*** ENTRIES PROVIDED ***

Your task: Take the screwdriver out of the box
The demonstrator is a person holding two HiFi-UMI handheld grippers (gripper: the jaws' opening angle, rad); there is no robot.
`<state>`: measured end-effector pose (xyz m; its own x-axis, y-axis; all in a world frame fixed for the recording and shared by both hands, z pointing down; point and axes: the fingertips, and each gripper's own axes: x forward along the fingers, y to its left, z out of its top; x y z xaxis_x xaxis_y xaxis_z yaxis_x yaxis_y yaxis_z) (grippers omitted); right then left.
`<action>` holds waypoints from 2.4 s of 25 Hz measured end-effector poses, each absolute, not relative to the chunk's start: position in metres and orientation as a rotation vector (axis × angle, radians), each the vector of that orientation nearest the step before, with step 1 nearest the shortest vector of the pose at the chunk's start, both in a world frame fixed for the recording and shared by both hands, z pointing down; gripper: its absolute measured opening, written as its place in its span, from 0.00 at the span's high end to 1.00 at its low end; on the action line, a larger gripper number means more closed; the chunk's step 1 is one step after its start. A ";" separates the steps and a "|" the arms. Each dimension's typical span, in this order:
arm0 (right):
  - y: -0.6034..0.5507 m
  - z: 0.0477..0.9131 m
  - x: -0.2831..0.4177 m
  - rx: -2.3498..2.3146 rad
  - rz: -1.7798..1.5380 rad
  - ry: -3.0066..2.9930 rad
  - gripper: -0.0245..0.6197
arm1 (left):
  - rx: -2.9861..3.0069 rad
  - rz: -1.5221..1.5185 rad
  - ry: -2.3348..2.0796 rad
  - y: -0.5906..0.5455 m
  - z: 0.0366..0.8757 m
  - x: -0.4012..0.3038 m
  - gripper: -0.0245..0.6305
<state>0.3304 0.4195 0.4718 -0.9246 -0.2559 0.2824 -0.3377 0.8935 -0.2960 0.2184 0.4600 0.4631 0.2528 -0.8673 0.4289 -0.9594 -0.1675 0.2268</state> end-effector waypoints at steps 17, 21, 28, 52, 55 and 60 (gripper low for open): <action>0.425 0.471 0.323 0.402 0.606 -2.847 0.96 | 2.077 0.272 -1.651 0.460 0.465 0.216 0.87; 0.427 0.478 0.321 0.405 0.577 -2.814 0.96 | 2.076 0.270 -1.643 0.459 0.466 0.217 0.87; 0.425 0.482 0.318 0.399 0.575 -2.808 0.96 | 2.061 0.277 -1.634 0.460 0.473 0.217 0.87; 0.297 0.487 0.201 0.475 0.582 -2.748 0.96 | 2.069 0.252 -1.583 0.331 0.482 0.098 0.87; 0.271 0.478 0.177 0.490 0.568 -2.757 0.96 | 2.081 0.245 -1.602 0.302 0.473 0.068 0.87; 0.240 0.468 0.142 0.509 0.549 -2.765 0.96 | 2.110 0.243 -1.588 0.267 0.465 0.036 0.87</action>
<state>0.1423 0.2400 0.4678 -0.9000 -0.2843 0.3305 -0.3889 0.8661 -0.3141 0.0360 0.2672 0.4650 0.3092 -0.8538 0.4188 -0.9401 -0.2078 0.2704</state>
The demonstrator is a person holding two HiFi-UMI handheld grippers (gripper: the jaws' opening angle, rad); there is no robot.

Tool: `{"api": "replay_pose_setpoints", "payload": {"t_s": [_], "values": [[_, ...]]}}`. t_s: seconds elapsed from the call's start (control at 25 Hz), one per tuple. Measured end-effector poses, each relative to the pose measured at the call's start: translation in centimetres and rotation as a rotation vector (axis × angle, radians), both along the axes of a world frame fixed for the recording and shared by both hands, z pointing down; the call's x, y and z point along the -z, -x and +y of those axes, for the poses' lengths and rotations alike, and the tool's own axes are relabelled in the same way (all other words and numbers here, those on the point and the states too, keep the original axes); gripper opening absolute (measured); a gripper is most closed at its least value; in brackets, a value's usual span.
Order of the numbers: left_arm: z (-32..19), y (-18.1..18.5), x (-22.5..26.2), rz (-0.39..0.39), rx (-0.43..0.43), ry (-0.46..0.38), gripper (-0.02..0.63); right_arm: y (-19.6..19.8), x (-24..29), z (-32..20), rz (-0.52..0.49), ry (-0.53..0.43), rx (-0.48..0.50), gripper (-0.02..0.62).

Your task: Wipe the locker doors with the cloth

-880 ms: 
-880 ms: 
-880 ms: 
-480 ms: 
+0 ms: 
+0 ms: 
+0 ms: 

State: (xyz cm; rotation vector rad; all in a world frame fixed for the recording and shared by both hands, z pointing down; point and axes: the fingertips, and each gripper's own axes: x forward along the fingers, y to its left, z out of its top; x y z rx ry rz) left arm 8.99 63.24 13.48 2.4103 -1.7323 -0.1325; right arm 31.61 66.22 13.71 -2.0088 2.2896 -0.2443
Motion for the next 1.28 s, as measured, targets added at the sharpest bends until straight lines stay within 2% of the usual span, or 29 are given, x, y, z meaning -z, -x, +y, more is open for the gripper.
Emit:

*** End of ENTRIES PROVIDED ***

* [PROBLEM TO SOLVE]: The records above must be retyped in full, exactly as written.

* [ANSWER BELOW]:
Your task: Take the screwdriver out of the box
The demonstrator is a person holding two HiFi-UMI handheld grippers (gripper: the jaws' opening angle, rad); there is no robot.
`<state>`: measured end-effector pose (xyz m; its own x-axis, y-axis; all in a world frame fixed for the recording and shared by both hands, z pointing down; point and axes: the fingertips, and each gripper's own axes: x forward along the fingers, y to its left, z out of its top; x y z xaxis_x xaxis_y xaxis_z yaxis_x yaxis_y yaxis_z) (grippers omitted); right then left.
`<action>` holds waypoints from 2.4 s of 25 Hz measured end-effector poses, each absolute, not relative to the chunk's start: position in metres and orientation as a rotation vector (axis × angle, radians), each the vector of that orientation nearest the step before, with step 1 nearest the shortest vector of the pose at the chunk's start, both in a world frame fixed for the recording and shared by both hands, z pointing down; gripper: its absolute measured opening, written as its place in its span, from 0.00 at the span's high end to 1.00 at its low end; on the action line, a larger gripper number means more closed; the chunk's step 1 is one step after its start. A ";" separates the steps and a "|" the arms. Each dimension's typical span, in this order:
arm0 (right):
  - y: -0.6034..0.5507 m
  - z: 0.0477..0.9131 m
  - x: -0.2831..0.4177 m
  - rx: -2.3498..2.3146 rad
  - rz: -1.7798..1.5380 rad
  - ry: -3.0066..2.9930 rad
  - gripper: -0.0245..0.6197
arm1 (left):
  - rx: -2.9861..3.0069 rad
  - rz: -1.5221..1.5185 rad
  - ry: -2.3348..2.0796 rad
  - y: -0.5906..0.5455 m
  - z: 0.0366..0.8757 m
  - x: -0.4012..0.3038 m
  - gripper: -0.0245..0.6305
<state>0.3304 0.4195 0.4718 -0.9246 -0.2559 0.2824 -0.3377 0.8935 -0.2960 0.2184 0.4600 0.4631 0.2528 -0.8673 0.4289 -0.9594 -0.1675 0.2268</state> end-effector waypoints at steps 17, 21, 28, 52, 55 and 60 (gripper low for open): <action>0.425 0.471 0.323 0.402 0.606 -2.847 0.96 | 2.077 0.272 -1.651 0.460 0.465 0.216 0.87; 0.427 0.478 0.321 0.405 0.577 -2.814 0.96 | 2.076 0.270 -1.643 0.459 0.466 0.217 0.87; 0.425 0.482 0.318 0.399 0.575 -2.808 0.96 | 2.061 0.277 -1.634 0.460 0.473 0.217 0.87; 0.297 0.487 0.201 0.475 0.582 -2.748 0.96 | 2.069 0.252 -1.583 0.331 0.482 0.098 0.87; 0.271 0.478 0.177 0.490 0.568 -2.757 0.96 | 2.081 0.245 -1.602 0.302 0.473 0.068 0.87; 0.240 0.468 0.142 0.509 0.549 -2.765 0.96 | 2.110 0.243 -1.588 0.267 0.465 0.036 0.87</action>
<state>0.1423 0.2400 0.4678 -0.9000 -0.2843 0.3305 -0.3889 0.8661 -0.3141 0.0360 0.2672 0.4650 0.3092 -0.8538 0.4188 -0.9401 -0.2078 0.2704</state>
The demonstrator is a person holding two HiFi-UMI handheld grippers (gripper: the jaws' opening angle, rad); there is no robot.

Tool: `{"api": "replay_pose_setpoints", "payload": {"t_s": [_], "values": [[_, ...]]}}`. t_s: seconds elapsed from the call's start (control at 25 Hz), one per tuple. Measured end-effector poses, each relative to the pose measured at the call's start: translation in centimetres and rotation as a rotation vector (axis × angle, radians), both along the axes of a world frame fixed for the recording and shared by both hands, z pointing down; the call's x, y and z point along the -z, -x and +y of those axes, for the poses' lengths and rotations alike, and the tool's own axes are relabelled in the same way (all other words and numbers here, those on the point and the states too, keep the original axes); gripper opening absolute (measured); a gripper is most closed at its least value; in brackets, a value's usual span.
Order of the numbers: left_arm: z (-32..19), y (-18.1..18.5), x (-22.5..26.2), rz (-0.39..0.39), rx (-0.43..0.43), ry (-0.46..0.38), gripper (-0.02..0.63); right_arm: y (-19.6..19.8), x (-24..29), z (-32..20), rz (-0.52..0.49), ry (-0.53..0.43), rx (-0.48..0.50), gripper (-0.02..0.62).

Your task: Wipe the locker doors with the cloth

-880 ms: 
-880 ms: 
-880 ms: 
-480 ms: 
+0 ms: 
+0 ms: 
+0 ms: 

State: (xyz cm; rotation vector rad; all in a world frame fixed for the recording and shared by both hands, z pointing down; point and axes: the fingertips, and each gripper's own axes: x forward along the fingers, y to its left, z out of its top; x y z rx ry rz) left arm 8.99 63.24 13.48 2.4103 -1.7323 -0.1325; right arm 31.61 66.22 13.71 -2.0088 2.2896 -0.2443
Motion for the next 1.28 s, as measured, targets added at the sharpest bends until straight lines stay within 2% of the usual span, or 29 are given, x, y, z meaning -z, -x, +y, more is open for the gripper.
Emit:

At this point, the answer is complete.